Recorded data

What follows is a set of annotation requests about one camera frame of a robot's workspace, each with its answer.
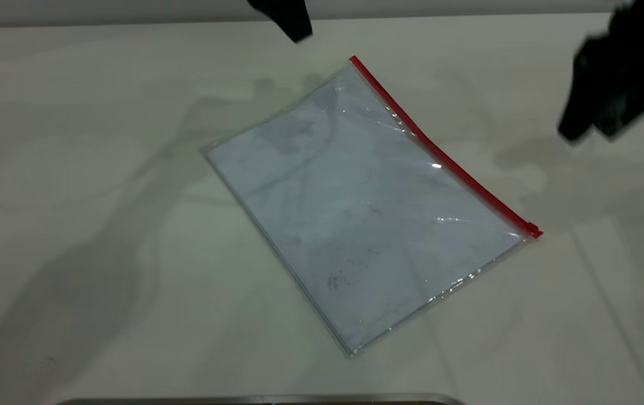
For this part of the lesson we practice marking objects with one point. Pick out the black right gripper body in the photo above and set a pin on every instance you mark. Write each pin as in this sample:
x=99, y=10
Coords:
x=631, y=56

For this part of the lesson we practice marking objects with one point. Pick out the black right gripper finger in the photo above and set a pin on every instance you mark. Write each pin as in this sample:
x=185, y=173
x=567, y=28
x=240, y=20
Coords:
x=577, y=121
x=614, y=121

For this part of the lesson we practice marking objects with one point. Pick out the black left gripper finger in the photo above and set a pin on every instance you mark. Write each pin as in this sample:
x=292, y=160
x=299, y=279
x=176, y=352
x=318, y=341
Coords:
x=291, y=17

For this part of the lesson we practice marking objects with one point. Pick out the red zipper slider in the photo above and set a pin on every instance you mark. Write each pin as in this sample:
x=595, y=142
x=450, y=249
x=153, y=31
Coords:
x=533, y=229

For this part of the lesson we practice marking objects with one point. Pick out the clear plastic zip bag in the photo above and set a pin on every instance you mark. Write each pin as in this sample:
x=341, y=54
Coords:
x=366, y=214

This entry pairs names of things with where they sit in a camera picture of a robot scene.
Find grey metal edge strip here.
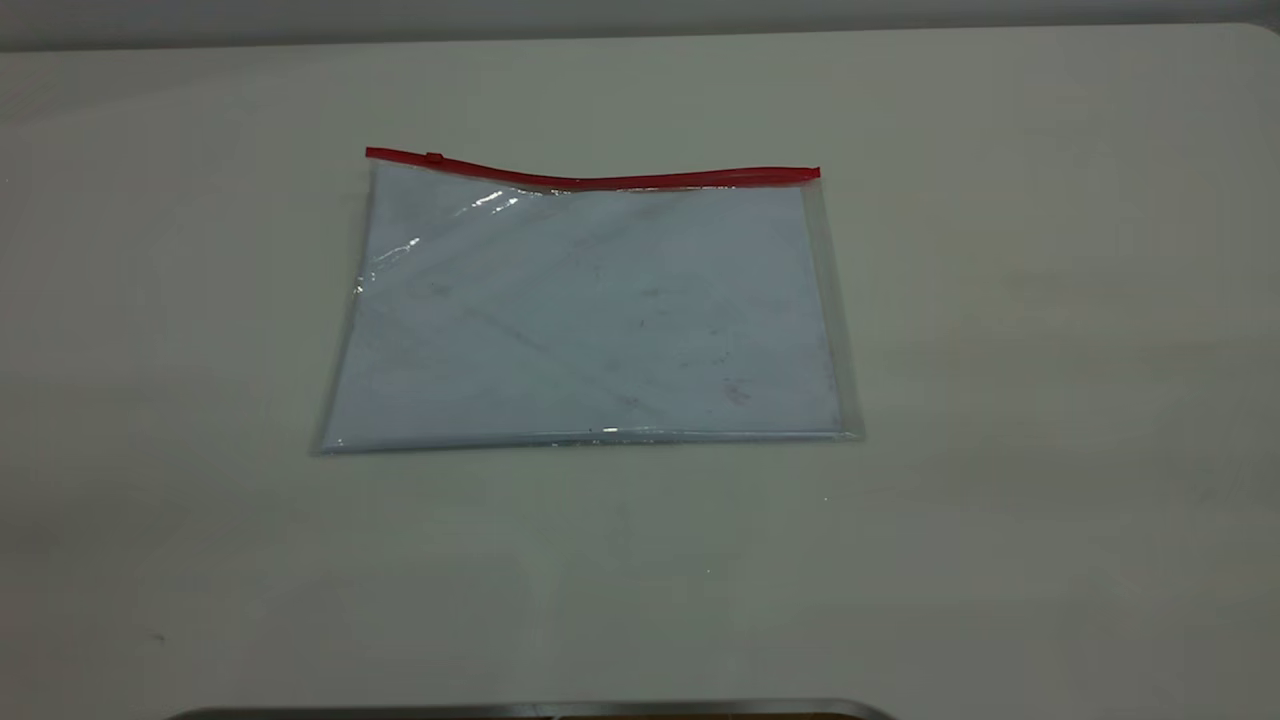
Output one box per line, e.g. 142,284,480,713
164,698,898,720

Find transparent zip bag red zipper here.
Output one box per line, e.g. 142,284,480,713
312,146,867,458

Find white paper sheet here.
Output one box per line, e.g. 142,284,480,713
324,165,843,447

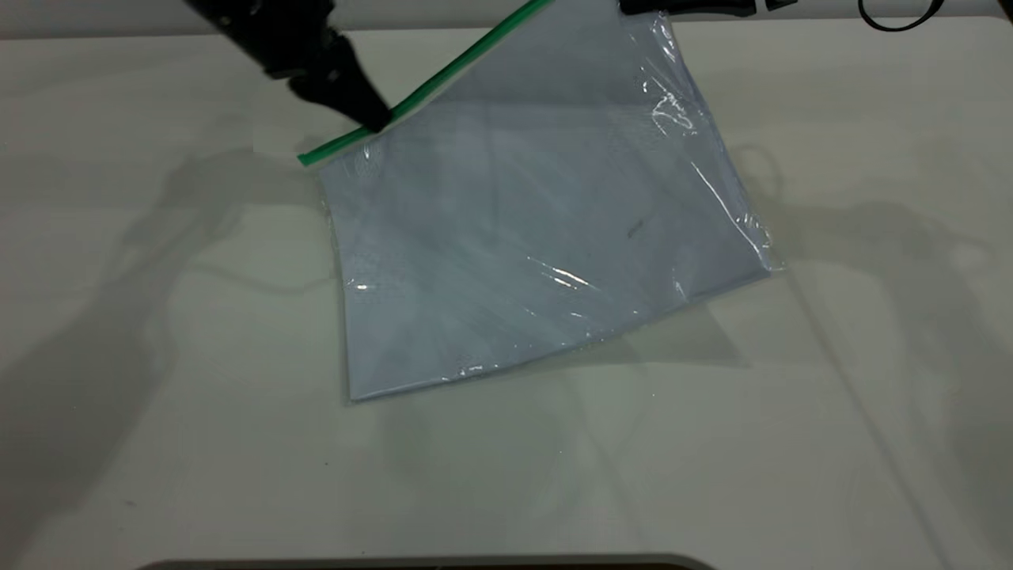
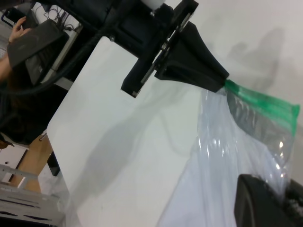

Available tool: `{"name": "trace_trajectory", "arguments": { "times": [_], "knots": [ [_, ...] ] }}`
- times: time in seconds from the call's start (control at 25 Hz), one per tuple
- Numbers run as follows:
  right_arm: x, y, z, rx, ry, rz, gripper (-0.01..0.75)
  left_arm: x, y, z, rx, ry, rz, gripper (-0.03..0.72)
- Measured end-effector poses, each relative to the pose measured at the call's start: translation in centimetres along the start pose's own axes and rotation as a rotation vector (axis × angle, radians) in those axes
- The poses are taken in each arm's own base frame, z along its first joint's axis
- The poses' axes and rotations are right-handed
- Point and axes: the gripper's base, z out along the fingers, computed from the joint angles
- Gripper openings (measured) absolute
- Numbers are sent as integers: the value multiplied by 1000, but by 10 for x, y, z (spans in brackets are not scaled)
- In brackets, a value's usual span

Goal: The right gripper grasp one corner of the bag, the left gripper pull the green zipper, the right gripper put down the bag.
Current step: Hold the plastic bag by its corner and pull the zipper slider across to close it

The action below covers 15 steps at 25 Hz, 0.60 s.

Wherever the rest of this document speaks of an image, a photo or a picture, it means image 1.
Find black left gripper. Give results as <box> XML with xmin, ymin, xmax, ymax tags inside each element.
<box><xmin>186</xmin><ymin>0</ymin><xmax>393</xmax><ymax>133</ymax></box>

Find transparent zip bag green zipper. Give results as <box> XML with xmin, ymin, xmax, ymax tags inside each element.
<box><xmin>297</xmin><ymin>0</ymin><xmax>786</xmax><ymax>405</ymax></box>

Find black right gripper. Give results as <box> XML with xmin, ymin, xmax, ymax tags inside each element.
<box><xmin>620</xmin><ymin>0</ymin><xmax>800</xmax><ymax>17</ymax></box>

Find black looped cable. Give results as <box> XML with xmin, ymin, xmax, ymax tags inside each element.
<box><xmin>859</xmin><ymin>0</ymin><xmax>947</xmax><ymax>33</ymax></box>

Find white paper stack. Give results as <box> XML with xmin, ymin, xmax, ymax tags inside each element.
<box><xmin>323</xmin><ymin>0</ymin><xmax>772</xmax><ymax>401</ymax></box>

...

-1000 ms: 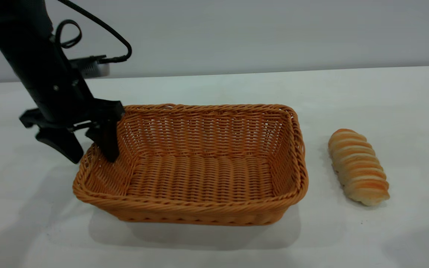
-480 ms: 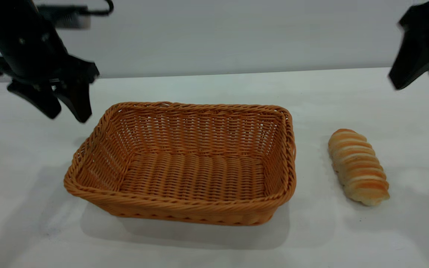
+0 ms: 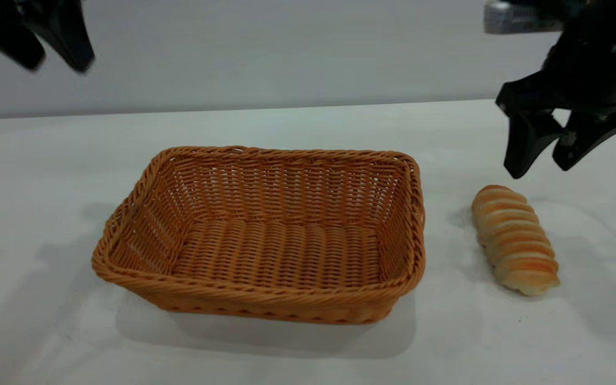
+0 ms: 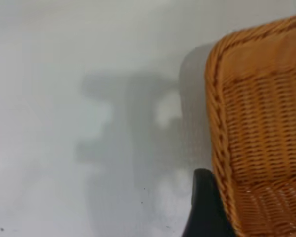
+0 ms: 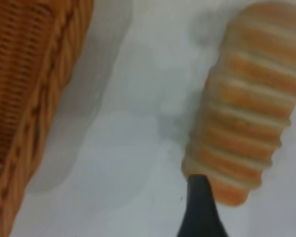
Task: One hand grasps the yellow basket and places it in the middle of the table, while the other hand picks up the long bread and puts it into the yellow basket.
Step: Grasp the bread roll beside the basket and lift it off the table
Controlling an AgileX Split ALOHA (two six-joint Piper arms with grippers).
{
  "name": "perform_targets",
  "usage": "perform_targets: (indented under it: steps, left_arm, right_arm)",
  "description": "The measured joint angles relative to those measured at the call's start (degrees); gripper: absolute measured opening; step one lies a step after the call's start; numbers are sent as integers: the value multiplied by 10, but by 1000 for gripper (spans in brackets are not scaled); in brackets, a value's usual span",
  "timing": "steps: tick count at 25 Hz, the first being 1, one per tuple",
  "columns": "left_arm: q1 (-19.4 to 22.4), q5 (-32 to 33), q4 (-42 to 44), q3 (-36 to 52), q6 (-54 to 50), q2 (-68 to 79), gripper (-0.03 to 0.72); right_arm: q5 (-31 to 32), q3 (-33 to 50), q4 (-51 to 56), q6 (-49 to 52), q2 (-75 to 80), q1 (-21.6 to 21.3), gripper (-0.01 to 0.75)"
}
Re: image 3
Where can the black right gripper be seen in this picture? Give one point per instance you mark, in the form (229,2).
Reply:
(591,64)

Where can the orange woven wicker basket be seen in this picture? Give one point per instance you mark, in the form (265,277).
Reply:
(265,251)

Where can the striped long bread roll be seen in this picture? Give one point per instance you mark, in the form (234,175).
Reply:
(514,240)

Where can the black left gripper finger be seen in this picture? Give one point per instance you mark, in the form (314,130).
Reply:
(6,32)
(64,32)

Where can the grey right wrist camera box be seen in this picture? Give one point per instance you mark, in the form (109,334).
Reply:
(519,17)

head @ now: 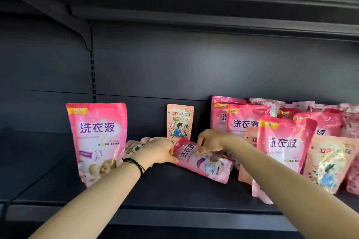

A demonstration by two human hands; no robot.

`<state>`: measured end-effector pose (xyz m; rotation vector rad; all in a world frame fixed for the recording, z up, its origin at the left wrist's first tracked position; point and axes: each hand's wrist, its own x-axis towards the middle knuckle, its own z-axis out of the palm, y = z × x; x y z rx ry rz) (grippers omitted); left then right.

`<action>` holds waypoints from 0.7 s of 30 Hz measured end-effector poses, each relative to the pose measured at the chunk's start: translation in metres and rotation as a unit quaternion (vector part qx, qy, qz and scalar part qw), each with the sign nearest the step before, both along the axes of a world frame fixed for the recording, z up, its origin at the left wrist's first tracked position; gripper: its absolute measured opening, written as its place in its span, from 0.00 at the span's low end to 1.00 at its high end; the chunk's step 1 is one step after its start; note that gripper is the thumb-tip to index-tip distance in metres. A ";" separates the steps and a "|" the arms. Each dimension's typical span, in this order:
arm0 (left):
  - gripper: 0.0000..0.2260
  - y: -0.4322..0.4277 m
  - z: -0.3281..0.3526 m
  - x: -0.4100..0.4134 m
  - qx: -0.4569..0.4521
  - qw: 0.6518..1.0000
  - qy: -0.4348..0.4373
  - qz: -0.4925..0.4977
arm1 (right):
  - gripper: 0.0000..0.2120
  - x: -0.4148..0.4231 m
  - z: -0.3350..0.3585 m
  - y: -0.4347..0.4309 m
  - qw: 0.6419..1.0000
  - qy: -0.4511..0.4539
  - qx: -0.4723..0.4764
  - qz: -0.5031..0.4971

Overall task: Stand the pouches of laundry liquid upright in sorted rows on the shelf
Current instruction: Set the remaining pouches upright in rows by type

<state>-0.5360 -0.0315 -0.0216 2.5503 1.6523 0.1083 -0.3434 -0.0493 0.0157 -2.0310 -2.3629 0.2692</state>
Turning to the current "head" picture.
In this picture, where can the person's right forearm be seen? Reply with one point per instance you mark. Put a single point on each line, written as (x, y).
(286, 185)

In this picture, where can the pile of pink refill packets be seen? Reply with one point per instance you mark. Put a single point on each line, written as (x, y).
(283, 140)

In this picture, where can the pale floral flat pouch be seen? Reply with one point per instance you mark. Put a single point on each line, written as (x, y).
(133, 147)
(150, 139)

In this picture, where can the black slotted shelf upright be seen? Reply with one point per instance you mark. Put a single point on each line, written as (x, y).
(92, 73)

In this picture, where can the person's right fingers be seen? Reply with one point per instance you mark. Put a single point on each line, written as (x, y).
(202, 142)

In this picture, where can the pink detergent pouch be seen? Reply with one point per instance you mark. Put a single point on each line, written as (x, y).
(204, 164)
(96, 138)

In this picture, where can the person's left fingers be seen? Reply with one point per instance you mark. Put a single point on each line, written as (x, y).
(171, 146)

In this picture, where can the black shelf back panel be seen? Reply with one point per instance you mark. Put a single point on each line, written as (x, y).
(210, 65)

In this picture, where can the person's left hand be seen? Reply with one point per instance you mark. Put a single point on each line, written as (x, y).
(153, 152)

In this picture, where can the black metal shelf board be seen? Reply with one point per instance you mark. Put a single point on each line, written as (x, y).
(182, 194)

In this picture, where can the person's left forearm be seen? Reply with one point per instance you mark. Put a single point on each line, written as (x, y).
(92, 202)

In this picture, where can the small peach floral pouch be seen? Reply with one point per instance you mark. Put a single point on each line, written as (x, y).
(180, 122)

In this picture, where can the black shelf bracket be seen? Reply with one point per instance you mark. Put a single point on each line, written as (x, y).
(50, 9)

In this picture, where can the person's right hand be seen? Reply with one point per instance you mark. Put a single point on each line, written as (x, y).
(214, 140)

Your goal
After reading the listing above, work out how many lines contain "grey" and reply with that number only.

Problem solution
2